Applied arts- these are things that surround and serve us, create our life and comfort, things made not only as useful, but also as beautiful, having a style and artistic image that expresses their purpose and carries general information about the type of life, about the era, about worldview of the people. The aesthetic impact of applied art is daily, hourly, every minute. Works of applied art can rise to the heights of art.

decorative arts– aesthetic development of the environment surrounding a person, artistic design of the “second nature” created by man: buildings, structures, premises, squares, streets, roads.
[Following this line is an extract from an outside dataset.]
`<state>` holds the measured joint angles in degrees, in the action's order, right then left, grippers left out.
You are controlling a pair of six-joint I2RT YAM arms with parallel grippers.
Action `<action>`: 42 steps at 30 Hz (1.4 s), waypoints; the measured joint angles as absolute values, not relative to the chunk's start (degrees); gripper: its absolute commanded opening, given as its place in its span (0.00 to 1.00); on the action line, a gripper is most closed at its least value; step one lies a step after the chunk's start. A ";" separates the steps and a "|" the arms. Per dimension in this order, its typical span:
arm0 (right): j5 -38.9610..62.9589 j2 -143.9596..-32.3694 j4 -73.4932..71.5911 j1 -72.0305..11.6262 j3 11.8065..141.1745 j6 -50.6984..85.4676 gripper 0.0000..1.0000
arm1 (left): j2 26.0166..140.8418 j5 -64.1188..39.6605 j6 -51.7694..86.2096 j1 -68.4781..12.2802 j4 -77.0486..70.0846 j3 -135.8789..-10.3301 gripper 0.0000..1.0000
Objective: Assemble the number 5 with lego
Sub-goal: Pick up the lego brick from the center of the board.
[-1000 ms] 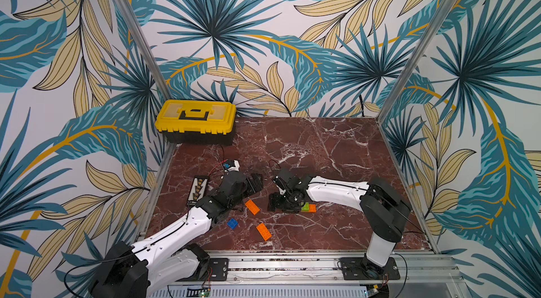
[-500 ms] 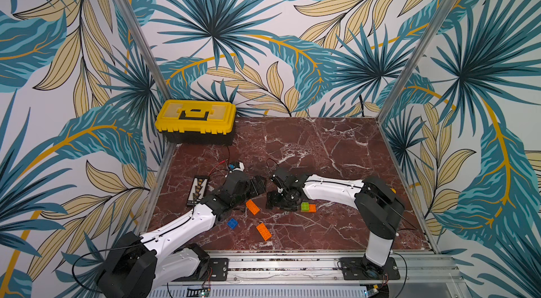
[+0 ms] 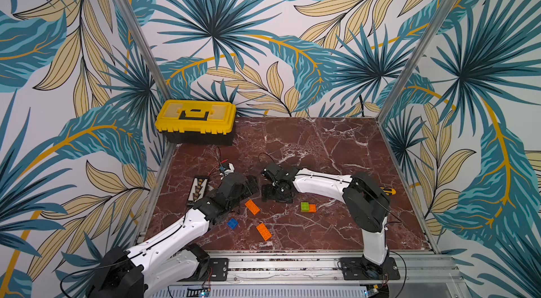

This art invades everyday life, creating beauty and convenience in and around residential and public spaces. Works of decorative art can be a door handle and fence, stained glass window glass and a lamp, which enter into synthesis with architecture.

Painting– depiction on a plane of pictures of the real world, transformed by the artist’s creative imagination; highlighting the elementary and most popular aesthetic sense - the sense of color in special area and turning it into one of the means of artistic exploration of the world.

Graphic arts is based on a monochromatic drawing and uses a contour line as the main means of representation: a dot, a stroke, a spot. Depending on its purpose, it is divided into easel and applied printing: engraving, lithography, etching, caricature, etc.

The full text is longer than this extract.